Alors qu’un prince menace de les livrer au Dieu du Néant, Pandora et son fils sont sauvés par le Capitaine des morts. Leur libération a un prix, et ils deviennent dès lors des vampires. Furieux de se voir priver de ses victimes, le Dieu transforme le prince en faucheur, une créature qui obéit à ses ordres, et qui se retrouve lancée sur les traces du Capitaine, de Pandora et de son fils. Le trio finit par trouver refuge dans un manoir du sud de la France, flanqué de l’équipage du capitaine et des monstres qu’ils ont rencontrés durant leur fuite. Mais Petit Vampire s’ennuie de cette vie cloitrée, où il ne peut sortir de la bulle protectrice générée par la magie du Capitaine. Un soir, accompagné de Fantomate, son chien, il quitte la vieille demeure et se rend dans une école. Là, il découvre un cahier appartenant à Michel, un jeune orphelin qui vit avec ses grands-parents.
Petit Vampire est un vampire emblématique de la BD franco-belge, dont les premières histoires sont publiées en 1999. Pour autant, dans l’interview bonus du DVD, Joann Sfar révèle que le personnage le suit depuis son enfance. Ayant perdu sa mère jeune, Sfar a mis beaucoup de lui dans le personnage de Michel, et dans la façon dont le film (et tout ce qui existe autour du protagoniste éponyme) traite avec justesse des thèmes forts, tel que le fait d’évoluer au sein d’une famille « tordue ». Dans le même temps, le réalisateur se place sous le patronage d’autres visages emblématiques de l’illustration, comme Snoopy et Le Petit Nicolas. Notamment dans leur propension à aborder les angoisses et joies de la vie dans des œuvres à destination des plus jeunes. L’un des fils rouges de cette adaptation animée est aussi la confrontation entre le monde des adultes et celui des enfants, symbolisé par Petit vampire qui aura jamais troit-cent ans dans un corps de petit garçon.
Le long-métrage est un prolongement de la deuxième série, publiée entre 2017 et 2019, qui est une relecture différente de la saga originale. Ici, l’auteur choisit de se focaliser sur la genèse des personnages, ainsi que sur la menace qui pèse sur leur existence. Au fil du métrage, la trame offre au spectateur d’aborder — parfois par la bande, parfois plus directement — de nombreux thèmes comme le consentement, l’amour, l’amitié, l’acceptation d’autrui. L’ensemble ne souffre d’aucun temps mort, les dialogues s’enchainent à grande vitesse, de même que le récit. Sfar montre aussi son amour du cinéma, celui des films d’horreur de la Hammer (plusieurs films avec Peter Cushing et Christopher Lee sont cités explicitement), ou encore l’affiche de Nosferatu qui orne les murs de la chambre de Petit Vampire.

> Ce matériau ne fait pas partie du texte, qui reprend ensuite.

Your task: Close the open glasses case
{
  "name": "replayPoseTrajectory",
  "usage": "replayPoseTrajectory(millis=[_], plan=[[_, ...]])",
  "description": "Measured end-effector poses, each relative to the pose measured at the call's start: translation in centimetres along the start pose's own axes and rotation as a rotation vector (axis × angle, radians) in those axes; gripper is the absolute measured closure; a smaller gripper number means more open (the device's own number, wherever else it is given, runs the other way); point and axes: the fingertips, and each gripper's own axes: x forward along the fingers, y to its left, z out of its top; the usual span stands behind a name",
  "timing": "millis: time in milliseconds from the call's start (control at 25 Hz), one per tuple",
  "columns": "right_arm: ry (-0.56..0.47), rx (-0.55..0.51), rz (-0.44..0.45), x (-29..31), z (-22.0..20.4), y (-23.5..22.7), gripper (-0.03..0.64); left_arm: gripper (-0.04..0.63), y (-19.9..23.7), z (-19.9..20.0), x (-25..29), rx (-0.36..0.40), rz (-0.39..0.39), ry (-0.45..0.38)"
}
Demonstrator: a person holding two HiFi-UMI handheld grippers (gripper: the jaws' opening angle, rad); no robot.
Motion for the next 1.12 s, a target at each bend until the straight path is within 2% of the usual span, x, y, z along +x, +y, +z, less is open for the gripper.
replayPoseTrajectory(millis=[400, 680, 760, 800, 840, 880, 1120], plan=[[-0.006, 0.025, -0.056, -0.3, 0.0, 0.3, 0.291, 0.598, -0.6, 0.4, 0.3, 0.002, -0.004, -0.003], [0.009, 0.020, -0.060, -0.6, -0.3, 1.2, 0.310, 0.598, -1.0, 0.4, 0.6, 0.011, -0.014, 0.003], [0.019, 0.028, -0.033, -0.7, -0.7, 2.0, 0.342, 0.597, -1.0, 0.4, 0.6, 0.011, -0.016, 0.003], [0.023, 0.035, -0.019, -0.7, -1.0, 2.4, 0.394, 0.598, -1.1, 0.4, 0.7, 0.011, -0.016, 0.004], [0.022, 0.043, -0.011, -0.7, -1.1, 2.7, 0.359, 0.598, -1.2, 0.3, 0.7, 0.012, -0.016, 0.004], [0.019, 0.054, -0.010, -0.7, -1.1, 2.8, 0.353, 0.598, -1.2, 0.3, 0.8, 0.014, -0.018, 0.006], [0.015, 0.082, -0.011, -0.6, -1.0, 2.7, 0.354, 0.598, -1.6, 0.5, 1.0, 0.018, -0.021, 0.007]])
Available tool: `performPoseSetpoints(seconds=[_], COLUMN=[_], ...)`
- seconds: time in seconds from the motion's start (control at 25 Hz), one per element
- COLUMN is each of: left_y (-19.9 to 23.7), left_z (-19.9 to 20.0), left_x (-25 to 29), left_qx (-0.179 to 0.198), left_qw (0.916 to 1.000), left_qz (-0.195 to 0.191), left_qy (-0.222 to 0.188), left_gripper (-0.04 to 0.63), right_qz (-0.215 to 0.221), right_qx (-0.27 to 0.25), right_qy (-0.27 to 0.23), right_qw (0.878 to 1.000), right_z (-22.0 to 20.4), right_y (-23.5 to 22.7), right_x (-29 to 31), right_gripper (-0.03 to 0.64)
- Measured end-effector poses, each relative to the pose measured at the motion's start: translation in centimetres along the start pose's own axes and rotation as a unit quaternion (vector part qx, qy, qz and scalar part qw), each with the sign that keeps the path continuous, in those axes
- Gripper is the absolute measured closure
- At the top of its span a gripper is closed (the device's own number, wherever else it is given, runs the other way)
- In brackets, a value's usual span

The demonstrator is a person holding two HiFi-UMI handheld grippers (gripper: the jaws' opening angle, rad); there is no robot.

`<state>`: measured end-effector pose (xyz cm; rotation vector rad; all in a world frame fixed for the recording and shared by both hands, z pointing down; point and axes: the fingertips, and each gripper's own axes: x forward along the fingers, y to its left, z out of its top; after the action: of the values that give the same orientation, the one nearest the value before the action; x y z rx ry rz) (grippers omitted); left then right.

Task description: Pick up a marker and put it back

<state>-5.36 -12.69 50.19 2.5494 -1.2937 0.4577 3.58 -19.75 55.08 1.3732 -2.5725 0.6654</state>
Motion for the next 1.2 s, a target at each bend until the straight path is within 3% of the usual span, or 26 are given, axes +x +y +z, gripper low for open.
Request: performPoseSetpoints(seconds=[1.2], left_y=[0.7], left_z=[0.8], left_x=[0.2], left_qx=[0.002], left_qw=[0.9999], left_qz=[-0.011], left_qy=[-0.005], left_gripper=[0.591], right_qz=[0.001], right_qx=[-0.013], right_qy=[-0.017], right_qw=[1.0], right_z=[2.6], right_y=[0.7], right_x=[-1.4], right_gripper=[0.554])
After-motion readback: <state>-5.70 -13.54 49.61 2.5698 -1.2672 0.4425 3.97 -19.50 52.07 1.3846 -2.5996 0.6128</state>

Sur le plan visuel, on retrouve le style de Sfar, et le coup de crayon de la dernière série, publiée chez Rue de Sèvres. Le passage à l’animation est fluide, mais on peut y voir un effet de la méthode utilisée par le réalisateur. Dans les bonus, il révèle avoir engagé des acteurs pour jouer les scènes, avant qu’il ne les dessine. Il y a aussi un parallèle important à faire entre les différentes complexités graphiques (la synthèse représentée par un personnage comme Petit Vampire, et les détails d’un protagoniste tel que le Capitaine) et la diversité du casting.
Petit Vampire et sa mère sont transformés en vampire au moment où ils mettent la première fois le pied sur le bateau du capitaine. À partir de là, ils ne supportent plus l’exposition directe à la lumière du soleil. Ils sont par contre en capacité de voler, et de transformer leur corps à volonté (on voit le héros se métamorphoser en souris). Si Petit Vampire dort dans un cercueil, il révèle à Michel que c’est plus par traditionalisme. Enfin, il y a cette idée que les humains ne peuvent accéder au monde où vivent Petit Vampire et les siens que s’ils sont invités à franchir les portes du manoir. Un renversement assez évident de l’idée qu’un vampire doit être invité pour pénétrer quelque part.
Un long métrage d’animation qui synthétise la dernière itération en bande dessinée du Petit Vampire de Joann Sfar. Les bonus donnent dans le même temps un éclairage important sur la genèse du personnage, et son statut vis-à-vis du réalisateur-scénariste.